_Exercise instructions_: Whenever a line below mentions the word "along", that line should be copied.

_Given data_:
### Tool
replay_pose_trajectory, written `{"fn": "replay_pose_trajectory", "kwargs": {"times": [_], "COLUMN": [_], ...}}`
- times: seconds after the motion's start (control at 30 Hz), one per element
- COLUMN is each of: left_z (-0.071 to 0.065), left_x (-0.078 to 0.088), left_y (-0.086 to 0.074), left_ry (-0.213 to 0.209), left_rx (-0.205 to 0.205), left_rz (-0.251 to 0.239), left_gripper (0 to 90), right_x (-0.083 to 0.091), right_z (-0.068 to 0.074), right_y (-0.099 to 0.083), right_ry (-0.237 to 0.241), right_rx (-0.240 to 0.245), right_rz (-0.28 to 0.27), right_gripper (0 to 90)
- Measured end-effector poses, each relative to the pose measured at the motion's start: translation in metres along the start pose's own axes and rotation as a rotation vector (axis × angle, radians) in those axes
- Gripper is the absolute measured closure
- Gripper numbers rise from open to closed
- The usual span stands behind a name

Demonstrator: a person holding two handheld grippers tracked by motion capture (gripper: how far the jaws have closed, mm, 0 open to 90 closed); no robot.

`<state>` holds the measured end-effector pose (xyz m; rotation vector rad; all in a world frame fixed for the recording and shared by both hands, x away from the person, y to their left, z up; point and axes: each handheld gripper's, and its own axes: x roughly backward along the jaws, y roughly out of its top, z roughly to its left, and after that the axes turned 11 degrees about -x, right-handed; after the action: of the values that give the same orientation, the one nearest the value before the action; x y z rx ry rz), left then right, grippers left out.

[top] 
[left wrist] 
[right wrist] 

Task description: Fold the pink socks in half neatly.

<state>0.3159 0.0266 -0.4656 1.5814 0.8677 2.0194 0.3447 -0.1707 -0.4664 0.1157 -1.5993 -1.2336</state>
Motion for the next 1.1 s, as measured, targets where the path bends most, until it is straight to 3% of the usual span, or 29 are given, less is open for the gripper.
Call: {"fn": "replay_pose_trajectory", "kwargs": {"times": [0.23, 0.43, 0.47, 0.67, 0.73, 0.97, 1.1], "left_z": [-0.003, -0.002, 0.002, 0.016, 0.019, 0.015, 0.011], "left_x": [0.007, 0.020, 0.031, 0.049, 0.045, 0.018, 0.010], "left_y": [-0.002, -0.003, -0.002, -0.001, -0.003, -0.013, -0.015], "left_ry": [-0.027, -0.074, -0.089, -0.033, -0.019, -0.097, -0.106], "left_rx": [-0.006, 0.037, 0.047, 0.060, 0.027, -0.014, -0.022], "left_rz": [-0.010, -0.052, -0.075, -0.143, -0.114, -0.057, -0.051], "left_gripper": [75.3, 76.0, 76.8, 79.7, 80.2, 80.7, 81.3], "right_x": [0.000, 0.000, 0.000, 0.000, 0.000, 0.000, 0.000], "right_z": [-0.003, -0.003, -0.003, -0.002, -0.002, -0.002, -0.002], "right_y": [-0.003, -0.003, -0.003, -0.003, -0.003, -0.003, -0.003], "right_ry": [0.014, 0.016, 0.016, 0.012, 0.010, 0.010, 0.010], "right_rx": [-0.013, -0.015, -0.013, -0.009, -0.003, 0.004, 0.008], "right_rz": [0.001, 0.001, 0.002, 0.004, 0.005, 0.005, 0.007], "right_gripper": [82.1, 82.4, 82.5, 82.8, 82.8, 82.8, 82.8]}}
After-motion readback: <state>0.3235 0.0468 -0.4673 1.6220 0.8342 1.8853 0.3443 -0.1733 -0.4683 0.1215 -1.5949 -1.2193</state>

_Solved problem_:
- Measured end-effector poses, each relative to the pose measured at the motion's start: translation in metres along the start pose's own axes and rotation as a rotation vector (axis × angle, radians) in those axes
`<state>` holds the measured end-effector pose (xyz m; rotation vector rad; all in a world frame fixed for the recording and shared by both hands, x away from the person, y to their left, z up; point and axes: each handheld gripper's, and its own axes: x roughly backward along the jaws, y roughly out of its top, z roughly to its left, and after that the axes turned 11 degrees about -x, right-handed; after the action: of the values that give the same orientation, the one nearest the value before the action; x y z rx ry rz), left then right, grippers left out.

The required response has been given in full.